*EXERCISE DETAILS:*
Give back the line below containing "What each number" and every later line, exactly.

*GIVEN INFORMATION:*
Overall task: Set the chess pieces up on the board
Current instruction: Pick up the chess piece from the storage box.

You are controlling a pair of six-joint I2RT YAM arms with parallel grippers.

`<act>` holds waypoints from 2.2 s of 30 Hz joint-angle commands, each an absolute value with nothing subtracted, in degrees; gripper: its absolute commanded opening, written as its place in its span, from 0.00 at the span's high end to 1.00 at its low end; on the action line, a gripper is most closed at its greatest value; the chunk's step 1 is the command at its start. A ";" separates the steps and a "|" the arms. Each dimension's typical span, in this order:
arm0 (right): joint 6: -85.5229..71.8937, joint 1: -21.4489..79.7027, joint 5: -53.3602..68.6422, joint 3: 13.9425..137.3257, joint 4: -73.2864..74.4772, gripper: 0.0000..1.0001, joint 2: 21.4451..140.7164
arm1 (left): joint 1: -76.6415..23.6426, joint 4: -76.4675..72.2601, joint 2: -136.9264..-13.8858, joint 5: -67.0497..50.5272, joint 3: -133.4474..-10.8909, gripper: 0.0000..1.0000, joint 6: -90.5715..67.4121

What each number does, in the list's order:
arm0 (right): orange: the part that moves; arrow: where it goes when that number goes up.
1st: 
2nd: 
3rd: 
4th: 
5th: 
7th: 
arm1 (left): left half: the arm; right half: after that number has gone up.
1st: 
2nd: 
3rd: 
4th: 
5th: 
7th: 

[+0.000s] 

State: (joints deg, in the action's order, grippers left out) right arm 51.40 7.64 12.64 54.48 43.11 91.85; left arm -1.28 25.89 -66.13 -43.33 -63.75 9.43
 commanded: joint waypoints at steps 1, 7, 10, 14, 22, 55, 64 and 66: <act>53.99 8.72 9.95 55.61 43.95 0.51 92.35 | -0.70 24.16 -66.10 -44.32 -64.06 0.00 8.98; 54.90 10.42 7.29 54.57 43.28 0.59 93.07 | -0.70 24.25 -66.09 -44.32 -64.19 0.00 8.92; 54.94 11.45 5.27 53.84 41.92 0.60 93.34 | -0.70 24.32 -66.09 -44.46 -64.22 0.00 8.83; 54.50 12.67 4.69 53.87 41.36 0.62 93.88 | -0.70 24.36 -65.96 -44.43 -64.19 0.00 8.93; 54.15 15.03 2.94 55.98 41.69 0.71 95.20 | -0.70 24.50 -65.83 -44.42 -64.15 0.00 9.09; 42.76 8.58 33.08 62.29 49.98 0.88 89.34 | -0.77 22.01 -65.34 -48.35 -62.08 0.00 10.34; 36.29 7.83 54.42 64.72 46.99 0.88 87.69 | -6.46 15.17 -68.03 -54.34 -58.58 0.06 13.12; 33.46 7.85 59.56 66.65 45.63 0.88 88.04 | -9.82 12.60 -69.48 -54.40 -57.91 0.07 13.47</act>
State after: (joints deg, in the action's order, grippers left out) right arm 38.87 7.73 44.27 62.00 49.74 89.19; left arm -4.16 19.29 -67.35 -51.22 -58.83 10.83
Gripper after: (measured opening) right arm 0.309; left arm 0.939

*ANSWER TO THIS EXERCISE:*
What each number does, in the list's order:
arm0 (right): orange: the part that moves; arrow: where it goes when that number goes up.
1st: 
2nd: 
3rd: 
4th: 
5th: 
7th: 
arm1 (left): left half: the arm; right half: after that number has gone up.
1st: 
2nd: 
3rd: 
4th: 
5th: 
7th: 

[+0.000s] 

State: (joints deg, in the action's order, grippers left out) right arm 51.40 7.64 12.64 54.48 43.11 91.85; left arm -1.28 25.89 -66.13 -43.33 -63.75 9.43
 commanded: joint waypoints at steps 1, 7, 10, 14, 22, 55, 64 and 66: <act>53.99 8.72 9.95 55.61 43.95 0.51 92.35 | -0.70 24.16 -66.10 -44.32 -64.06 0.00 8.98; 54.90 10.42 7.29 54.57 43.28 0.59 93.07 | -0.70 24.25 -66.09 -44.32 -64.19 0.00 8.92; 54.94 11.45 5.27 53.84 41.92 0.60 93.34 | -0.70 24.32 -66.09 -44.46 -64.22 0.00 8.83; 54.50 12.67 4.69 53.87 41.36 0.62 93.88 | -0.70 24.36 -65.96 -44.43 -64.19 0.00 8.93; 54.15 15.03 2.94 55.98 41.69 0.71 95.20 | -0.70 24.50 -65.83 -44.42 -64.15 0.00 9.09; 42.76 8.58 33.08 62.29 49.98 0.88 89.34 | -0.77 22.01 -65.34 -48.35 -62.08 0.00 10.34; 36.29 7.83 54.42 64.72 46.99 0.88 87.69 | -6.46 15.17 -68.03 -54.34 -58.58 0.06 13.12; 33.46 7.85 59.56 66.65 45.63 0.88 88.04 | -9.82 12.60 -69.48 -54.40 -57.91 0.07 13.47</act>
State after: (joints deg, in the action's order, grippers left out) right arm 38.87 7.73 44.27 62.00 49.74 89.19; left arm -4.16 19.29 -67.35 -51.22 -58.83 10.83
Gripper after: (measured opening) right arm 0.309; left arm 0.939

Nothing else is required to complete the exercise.